When we were finally led into the interview room, the man asked me tons of questions about driving in America. I didn't INTENTIONALLY lie about any of them, but how many people here honestly remember how many questions were on their driving test? Or how many hours of classroom work they had to do before they could take the practice test to get their temps? I was grilled for about half an hour on things that I've long since forgotten, and he sat waiting patiently for me to answer every question. I didn't have the option to simply NOT answer, so I had to do my best to make plausible sounding answers. The man then looked at my paperwork for about 5 minutes and asked me about 60 times how old I was when I got my first license. Fun stuff.
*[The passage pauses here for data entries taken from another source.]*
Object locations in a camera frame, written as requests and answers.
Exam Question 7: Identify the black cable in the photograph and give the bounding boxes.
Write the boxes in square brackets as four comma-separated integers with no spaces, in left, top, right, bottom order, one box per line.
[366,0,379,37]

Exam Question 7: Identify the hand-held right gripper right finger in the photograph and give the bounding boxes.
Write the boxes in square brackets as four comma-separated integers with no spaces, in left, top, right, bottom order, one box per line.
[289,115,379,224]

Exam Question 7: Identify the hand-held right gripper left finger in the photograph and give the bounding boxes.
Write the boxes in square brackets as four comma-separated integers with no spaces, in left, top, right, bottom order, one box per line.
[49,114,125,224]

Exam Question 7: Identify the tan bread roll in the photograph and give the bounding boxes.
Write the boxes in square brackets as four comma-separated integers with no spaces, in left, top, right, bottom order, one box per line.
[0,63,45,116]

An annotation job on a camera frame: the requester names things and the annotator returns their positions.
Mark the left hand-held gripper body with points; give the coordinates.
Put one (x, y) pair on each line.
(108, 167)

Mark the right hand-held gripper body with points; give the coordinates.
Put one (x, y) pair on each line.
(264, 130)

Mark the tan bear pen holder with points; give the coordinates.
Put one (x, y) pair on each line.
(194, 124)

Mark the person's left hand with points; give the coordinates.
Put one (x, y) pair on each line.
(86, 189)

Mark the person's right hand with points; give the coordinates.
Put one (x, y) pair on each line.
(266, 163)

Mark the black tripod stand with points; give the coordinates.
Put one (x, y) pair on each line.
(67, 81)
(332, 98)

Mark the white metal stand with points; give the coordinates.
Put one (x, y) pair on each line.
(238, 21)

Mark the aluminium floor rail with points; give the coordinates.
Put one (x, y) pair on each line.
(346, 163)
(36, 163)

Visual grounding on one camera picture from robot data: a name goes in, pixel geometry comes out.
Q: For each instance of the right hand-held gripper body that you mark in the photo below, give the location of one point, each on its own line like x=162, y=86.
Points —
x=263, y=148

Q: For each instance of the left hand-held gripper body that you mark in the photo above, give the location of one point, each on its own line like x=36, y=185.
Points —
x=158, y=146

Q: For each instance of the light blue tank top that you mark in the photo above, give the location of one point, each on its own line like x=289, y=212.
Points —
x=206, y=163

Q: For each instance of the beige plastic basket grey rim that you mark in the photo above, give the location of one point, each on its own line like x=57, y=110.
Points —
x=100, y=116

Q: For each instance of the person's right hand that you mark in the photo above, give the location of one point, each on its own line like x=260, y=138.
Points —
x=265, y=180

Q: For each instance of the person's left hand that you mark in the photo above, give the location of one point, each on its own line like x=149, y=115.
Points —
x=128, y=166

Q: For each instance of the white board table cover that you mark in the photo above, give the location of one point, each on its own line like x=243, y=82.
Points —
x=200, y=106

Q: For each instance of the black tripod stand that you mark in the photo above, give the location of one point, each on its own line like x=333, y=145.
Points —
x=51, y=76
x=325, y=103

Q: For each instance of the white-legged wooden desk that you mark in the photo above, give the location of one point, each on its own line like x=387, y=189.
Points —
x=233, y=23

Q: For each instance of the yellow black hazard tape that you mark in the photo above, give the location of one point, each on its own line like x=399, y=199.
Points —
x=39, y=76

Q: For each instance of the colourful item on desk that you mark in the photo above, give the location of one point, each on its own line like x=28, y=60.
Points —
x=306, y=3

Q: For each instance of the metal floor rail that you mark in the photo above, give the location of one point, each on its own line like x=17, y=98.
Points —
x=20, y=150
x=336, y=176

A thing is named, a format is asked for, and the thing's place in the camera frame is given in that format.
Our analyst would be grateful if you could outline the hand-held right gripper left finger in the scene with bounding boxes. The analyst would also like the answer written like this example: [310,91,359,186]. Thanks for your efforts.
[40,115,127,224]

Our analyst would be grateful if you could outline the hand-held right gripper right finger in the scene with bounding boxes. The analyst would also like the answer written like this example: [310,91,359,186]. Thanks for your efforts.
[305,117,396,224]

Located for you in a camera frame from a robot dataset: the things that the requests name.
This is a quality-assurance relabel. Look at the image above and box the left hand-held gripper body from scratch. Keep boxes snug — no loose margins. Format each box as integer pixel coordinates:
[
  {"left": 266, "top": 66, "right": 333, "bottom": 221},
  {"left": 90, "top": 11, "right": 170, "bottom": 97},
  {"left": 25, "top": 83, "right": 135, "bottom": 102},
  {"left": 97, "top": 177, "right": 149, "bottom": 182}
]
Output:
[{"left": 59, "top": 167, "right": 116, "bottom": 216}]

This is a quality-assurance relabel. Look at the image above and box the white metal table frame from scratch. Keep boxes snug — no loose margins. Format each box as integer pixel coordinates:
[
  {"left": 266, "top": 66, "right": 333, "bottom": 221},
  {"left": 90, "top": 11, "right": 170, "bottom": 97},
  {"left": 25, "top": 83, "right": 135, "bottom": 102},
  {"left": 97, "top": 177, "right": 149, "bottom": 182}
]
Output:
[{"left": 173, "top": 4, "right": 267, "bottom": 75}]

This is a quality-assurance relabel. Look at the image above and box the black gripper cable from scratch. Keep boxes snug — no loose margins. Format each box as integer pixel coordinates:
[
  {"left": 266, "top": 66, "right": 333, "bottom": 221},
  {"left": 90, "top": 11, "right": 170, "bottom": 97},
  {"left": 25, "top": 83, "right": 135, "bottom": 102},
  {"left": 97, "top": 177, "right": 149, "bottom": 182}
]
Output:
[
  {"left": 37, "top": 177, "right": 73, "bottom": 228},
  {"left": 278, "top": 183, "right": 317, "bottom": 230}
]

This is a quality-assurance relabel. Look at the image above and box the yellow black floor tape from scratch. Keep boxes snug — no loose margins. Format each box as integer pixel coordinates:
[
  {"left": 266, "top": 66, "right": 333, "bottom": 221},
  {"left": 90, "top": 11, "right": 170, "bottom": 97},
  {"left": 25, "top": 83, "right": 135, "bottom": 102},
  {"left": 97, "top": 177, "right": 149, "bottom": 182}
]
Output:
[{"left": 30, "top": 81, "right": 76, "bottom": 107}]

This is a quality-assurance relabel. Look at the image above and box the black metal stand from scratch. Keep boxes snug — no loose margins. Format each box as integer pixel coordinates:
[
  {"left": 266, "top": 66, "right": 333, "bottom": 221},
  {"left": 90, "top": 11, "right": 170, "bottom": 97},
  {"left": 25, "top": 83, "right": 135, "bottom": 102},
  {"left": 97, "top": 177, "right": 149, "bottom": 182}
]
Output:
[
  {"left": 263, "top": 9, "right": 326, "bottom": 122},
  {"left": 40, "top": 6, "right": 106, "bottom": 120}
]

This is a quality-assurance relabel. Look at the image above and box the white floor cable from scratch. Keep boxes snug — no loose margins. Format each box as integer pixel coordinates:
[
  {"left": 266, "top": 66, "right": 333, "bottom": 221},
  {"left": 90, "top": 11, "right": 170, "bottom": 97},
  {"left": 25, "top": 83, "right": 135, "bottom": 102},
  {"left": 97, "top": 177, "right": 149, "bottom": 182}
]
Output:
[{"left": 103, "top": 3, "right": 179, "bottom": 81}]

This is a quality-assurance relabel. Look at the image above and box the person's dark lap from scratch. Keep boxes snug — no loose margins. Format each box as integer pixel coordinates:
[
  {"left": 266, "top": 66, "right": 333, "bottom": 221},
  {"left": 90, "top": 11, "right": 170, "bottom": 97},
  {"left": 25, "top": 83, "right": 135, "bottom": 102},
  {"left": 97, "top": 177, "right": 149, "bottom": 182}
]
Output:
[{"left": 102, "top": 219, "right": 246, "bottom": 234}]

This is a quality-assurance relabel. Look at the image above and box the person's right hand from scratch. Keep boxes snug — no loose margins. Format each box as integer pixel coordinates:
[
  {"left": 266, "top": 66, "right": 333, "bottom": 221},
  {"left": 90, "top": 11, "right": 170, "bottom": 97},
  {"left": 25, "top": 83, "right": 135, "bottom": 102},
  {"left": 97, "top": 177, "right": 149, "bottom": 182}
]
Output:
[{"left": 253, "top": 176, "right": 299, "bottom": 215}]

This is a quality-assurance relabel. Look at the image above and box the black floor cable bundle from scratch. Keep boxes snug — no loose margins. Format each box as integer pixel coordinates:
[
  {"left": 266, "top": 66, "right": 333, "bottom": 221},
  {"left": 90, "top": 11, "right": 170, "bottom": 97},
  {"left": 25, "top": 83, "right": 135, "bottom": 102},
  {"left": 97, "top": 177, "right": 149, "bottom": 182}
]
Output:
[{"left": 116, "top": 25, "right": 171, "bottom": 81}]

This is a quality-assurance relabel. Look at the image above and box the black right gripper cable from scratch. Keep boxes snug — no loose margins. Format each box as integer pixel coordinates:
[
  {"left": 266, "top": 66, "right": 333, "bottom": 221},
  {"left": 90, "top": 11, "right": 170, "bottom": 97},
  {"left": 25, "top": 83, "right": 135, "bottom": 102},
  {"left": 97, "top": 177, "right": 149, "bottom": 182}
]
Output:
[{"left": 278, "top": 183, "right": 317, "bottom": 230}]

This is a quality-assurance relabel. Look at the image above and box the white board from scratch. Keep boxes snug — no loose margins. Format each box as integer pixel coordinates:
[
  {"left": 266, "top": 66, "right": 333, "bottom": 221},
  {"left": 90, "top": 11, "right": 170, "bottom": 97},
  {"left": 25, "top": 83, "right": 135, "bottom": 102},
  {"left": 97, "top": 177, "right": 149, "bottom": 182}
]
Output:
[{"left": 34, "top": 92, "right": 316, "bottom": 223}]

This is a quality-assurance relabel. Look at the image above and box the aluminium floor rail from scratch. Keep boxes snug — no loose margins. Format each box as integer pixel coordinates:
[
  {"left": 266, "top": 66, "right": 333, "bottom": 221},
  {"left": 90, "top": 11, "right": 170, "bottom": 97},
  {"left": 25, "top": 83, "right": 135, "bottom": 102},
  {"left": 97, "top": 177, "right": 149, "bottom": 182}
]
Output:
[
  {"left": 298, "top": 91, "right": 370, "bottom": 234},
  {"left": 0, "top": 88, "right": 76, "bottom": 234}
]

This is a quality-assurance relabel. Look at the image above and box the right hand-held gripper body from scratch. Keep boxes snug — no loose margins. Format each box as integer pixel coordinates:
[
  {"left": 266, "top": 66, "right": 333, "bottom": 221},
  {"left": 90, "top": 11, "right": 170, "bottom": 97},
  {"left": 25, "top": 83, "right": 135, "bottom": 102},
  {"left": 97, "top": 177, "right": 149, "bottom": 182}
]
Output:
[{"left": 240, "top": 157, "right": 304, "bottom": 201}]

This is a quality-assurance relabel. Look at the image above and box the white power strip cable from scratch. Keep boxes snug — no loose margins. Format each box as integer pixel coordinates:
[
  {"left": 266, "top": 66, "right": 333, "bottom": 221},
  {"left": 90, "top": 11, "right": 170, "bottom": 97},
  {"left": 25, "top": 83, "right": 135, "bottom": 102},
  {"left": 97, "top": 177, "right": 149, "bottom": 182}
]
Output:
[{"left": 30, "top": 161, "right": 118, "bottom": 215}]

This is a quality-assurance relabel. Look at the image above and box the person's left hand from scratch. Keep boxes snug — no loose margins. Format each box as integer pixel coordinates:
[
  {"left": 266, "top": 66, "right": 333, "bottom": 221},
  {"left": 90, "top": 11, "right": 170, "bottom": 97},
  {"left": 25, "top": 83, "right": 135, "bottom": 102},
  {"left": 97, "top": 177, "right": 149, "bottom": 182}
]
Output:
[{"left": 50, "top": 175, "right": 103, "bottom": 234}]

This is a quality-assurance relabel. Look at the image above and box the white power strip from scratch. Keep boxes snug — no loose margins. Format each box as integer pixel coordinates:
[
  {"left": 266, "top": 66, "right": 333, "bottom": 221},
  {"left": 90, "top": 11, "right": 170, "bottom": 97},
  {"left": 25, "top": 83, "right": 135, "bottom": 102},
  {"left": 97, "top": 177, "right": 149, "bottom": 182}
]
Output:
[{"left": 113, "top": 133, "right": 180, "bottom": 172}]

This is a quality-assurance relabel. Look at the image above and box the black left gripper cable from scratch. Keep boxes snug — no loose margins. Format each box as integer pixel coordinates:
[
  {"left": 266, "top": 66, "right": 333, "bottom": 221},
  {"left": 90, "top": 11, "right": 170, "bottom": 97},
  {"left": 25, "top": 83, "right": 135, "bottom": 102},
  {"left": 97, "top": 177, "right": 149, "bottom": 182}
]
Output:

After a few minutes, he had us sit in the waiting room again, then he came back 15 minutes later and gave me all my stuff back and said it was okay for me to take the test on my next visit. Hurray! So now I get to go back in a few weeks and take a written test (10 multiple choice questions, 3 hours to complete it) and a driving test (90% of all Americans fail it at least once). I'm so looking forward to it!
ON PEP
We had a pep rally on Friday. In Japan, pep rallies are solemn occasions. It's a time when the school body says to athletes, "Here is our pep. Guard it well." And the athletes respond, "Thank you for your pep. We will do our best." There is no spontaneity, no cheerfulness, no random fun. It is highly organized, highly boring, and highly annoying. Students file into the gym. Teachers say stuff. The athletes with games come up on stage. The principal addresses them. The student council addresses them. A student with a headband comes up, and 2 students with flags follow them. He chants, then the student body chants in response, then he chants more, the students chant more. Then they sing the school fight song. Isn't that happy? With pep rallies like that, I guess it's not surprising Japan doesn't do as well in international sports competitions.
ON LOVE
So I've fallen in love with one of the new teachers at my school. He's a first year teacher, and as such, he attends a lot of classes with the other more senior English teachers. He happens to be at the school I really don't enjoy. At this school some of the students will come up during class and look through my stuff. I tell them to stop, and they just say, "No English [I don't speak English]". And the classroom teacher lets them. She has got to be my least favorite teacher. The students are always talking, yelling, and throwing things in her classes. But ever since this new teacher came, the students haven't been as bad. He prowls around the classroom and stops students who are talking or being disruptive. I think I fell in love with him on my first day of classes with him. I was in my worst class, and a student came up to try to look at my things. Before I could even move towards him, though, the new teacher walked up, smacked this kids hand, and said 2 words that every woman (or, at least me, in this situation) loves to hear: "Don't touch!" I seriously could have hugged him at that moment. For all I know, he could be a serial killer, but at this point, I don't care. He has made my life at this school slightly more bearable at this horrible school. So until the moment he tries to kill me, I am going to think the very best of him.